== Segment start ==
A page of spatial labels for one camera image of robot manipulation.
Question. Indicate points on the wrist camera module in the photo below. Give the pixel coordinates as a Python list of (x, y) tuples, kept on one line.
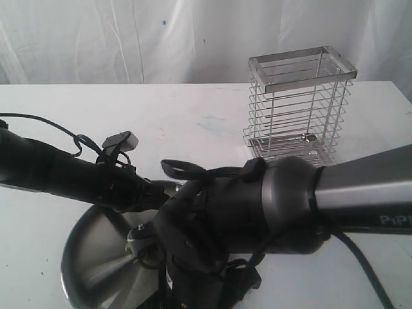
[(141, 244), (126, 141)]

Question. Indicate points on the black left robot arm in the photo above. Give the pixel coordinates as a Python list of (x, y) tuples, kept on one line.
[(36, 166)]

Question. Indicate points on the white backdrop curtain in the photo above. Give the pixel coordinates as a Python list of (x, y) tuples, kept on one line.
[(147, 42)]

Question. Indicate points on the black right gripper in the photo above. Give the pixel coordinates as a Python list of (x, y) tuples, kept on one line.
[(182, 287)]

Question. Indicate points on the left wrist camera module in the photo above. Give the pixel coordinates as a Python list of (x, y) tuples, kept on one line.
[(126, 141)]

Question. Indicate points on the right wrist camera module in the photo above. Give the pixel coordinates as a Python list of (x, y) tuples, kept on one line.
[(141, 244)]

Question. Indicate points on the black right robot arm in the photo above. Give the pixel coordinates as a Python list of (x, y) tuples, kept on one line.
[(221, 223)]

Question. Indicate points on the round stainless steel plate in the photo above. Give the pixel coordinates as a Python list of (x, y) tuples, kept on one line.
[(96, 269)]

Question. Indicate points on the steel wire rack basket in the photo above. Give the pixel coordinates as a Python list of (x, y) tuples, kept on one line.
[(297, 101)]

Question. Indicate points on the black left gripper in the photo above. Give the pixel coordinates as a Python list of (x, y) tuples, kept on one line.
[(128, 192)]

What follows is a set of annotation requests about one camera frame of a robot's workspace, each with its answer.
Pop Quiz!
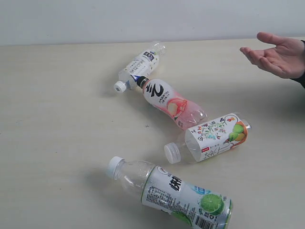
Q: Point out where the person's open hand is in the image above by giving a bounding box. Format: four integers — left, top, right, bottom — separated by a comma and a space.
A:
240, 32, 305, 79

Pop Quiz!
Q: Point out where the pink peach drink bottle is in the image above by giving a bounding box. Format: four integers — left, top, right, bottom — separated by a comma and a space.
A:
137, 76, 207, 130

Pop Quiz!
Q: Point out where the floral tea label bottle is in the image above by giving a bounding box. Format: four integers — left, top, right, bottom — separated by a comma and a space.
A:
164, 113, 251, 164

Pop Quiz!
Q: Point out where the lime label clear bottle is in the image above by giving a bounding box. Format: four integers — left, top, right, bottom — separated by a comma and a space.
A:
107, 156, 233, 229

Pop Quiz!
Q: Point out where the white blue label bottle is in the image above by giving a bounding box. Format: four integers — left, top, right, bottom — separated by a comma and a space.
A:
114, 41, 165, 93

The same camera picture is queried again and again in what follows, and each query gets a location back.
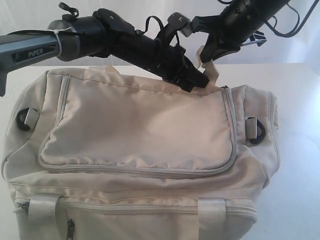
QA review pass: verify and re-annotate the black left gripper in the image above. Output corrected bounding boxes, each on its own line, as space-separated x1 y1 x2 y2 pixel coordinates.
149 32 210 92

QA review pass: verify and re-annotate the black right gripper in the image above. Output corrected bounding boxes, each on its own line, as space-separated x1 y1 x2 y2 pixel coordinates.
191 9 268 63

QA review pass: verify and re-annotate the beige fabric duffel bag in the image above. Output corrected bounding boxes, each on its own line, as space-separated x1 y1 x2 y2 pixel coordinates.
0 61 282 240

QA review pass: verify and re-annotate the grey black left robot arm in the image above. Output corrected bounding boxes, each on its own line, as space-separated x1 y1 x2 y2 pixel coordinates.
0 3 209 96

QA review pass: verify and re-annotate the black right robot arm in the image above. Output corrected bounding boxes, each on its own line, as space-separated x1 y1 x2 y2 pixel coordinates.
191 0 288 63

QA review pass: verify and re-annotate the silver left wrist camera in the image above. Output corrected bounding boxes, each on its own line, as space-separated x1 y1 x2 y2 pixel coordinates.
166 12 193 38

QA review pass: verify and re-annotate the black left camera cable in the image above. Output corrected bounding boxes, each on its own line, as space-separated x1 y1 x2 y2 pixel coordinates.
146 15 181 48

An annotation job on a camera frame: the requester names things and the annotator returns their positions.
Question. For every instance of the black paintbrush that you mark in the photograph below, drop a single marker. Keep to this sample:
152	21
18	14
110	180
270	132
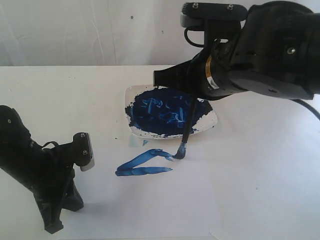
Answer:
181	152

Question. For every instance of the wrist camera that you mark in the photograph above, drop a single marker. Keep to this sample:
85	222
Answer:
== Segment end ==
All of the records should be set down exactly, minus the pictures they hold.

_REPLY_.
A page of spatial labels for one camera image of robot manipulation.
Question. Indicate points on the wrist camera module in the photo below. Give the pixel coordinates as a Python list of (x, y) tuples, kept on one line.
[(141, 244), (126, 141)]

Question. Indicate points on the black left robot arm in the photo above. Give the pixel coordinates as a Python list of (x, y) tuples, kept on one line.
[(36, 166)]

Question. Indicate points on the white backdrop curtain in the photo above. Give the pixel coordinates as a Python list of (x, y) tuples, kept on one line.
[(147, 42)]

Question. Indicate points on the black right gripper in the photo above. Give the pixel coordinates as a Python list of (x, y) tuples, kept on one line.
[(182, 287)]

Question. Indicate points on the left wrist camera module in the photo above. Give the pixel coordinates as a Python list of (x, y) tuples, kept on one line.
[(126, 141)]

Question. Indicate points on the right wrist camera module in the photo above. Give the pixel coordinates as a Python list of (x, y) tuples, kept on one line.
[(141, 244)]

Question. Indicate points on the black right robot arm in the photo above. Give the pixel coordinates as a Python list of (x, y) tuples, kept on one line.
[(221, 223)]

Question. Indicate points on the round stainless steel plate in the photo above. Give the pixel coordinates as a Python list of (x, y) tuples, kept on one line.
[(96, 269)]

Question. Indicate points on the steel wire rack basket in the photo above. Give the pixel coordinates as a Python list of (x, y) tuples, kept on one line.
[(297, 101)]

Question. Indicate points on the black left gripper in the photo above. Give the pixel coordinates as a Python list of (x, y) tuples, kept on one line.
[(128, 192)]

What follows is a set of annotation requests about one camera frame of a robot's workspace, each with its answer.
Pop Quiz!
Q: Point out where the person's open hand is in the image above by giving a bounding box. Format: four integers — left, top, right, bottom — separated by a comma and a space.
A:
240, 32, 305, 79

Pop Quiz!
Q: Point out where the pink peach drink bottle is in the image above by giving a bounding box. Format: four integers — left, top, right, bottom — separated by a comma and a space.
A:
137, 76, 207, 130

Pop Quiz!
Q: Point out where the floral tea label bottle is in the image above by giving a bounding box. Format: four integers — left, top, right, bottom — separated by a comma and a space.
A:
164, 113, 251, 164

Pop Quiz!
Q: Point out where the lime label clear bottle is in the image above by giving a bounding box. Format: four integers — left, top, right, bottom — separated by a comma and a space.
A:
107, 156, 233, 229

Pop Quiz!
Q: Point out where the white blue label bottle is in the image above by giving a bounding box. Format: four integers — left, top, right, bottom — separated by a comma and a space.
A:
114, 41, 165, 93

The same camera picture is queried again and again in what follows, and each query gets a location back.
QA review pass: verify and re-annotate the black left gripper in the image above. Output corrected bounding boxes, each on its own line, as space-separated x1 y1 x2 y2 pixel coordinates.
149 32 210 92

QA review pass: verify and re-annotate the black right gripper in the image above. Output corrected bounding boxes, each on its own line, as space-separated x1 y1 x2 y2 pixel coordinates.
191 9 268 63

QA review pass: verify and re-annotate the beige fabric duffel bag in the image above. Output corrected bounding boxes, each on its own line, as space-separated x1 y1 x2 y2 pixel coordinates.
0 61 282 240

QA review pass: verify and re-annotate the grey black left robot arm in the image above. Output corrected bounding boxes, each on its own line, as space-separated x1 y1 x2 y2 pixel coordinates.
0 3 209 96

QA review pass: verify and re-annotate the black right robot arm in the image above. Output corrected bounding boxes, each on its own line, as space-separated x1 y1 x2 y2 pixel coordinates.
191 0 288 63

QA review pass: verify and re-annotate the silver left wrist camera in the image above. Output corrected bounding boxes, each on its own line, as space-separated x1 y1 x2 y2 pixel coordinates.
166 12 193 38

QA review pass: verify and re-annotate the black left camera cable in the image above. Output corrected bounding boxes, each on its own line, as space-separated x1 y1 x2 y2 pixel coordinates.
146 15 181 48

An annotation job on a camera frame: the requester names things and the annotator returns their positions.
Question. For every instance of the black paintbrush that you mark in the photograph below, drop a single marker. Keep to this sample:
152	21
18	14
110	180
270	132
Answer:
181	152

Question. For every instance of the wrist camera that you mark in the photograph above, drop a single marker. Keep to this sample:
85	222
Answer:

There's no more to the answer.